Work to complete: Each line that contains "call" needs to be copied from the listing.

Recorded information:

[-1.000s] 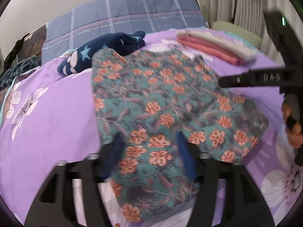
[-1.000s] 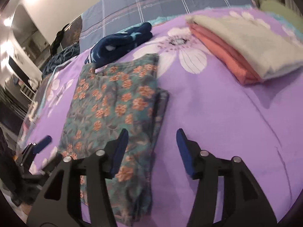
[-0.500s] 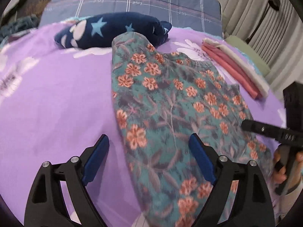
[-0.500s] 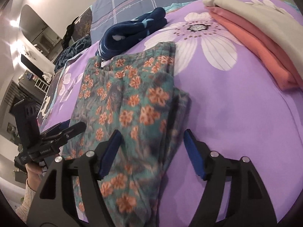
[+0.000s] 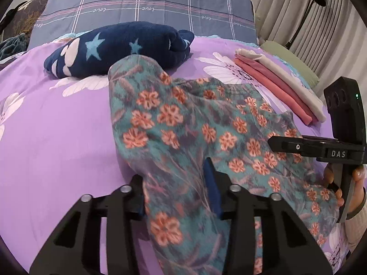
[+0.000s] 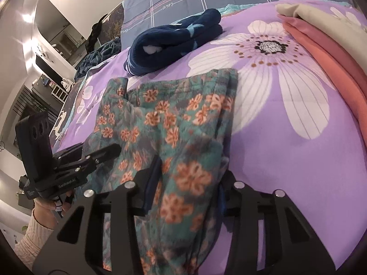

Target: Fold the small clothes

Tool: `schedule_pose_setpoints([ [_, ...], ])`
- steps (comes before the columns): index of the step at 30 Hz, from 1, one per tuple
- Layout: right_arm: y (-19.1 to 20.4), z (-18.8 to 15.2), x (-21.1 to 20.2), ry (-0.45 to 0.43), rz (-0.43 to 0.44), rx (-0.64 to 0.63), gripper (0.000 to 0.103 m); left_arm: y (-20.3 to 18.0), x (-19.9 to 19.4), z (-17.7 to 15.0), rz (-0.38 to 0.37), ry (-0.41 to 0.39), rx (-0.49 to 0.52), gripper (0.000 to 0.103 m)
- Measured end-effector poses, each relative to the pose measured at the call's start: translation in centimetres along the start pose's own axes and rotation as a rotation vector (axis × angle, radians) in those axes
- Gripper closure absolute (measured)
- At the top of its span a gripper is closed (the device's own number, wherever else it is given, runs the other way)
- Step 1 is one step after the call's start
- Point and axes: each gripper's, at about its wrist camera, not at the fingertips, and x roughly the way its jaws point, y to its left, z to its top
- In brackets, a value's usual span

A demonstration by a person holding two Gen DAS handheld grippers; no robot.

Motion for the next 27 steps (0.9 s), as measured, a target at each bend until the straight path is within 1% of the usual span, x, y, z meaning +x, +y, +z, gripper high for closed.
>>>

Task output:
- Measured end-effector poses, each relative to the pose measured at the call's start: translation in centimetres along the start pose's own axes and rotation as a rotation vector (axis × angle, radians) in those axes
- Step 1 is one step after the call's start

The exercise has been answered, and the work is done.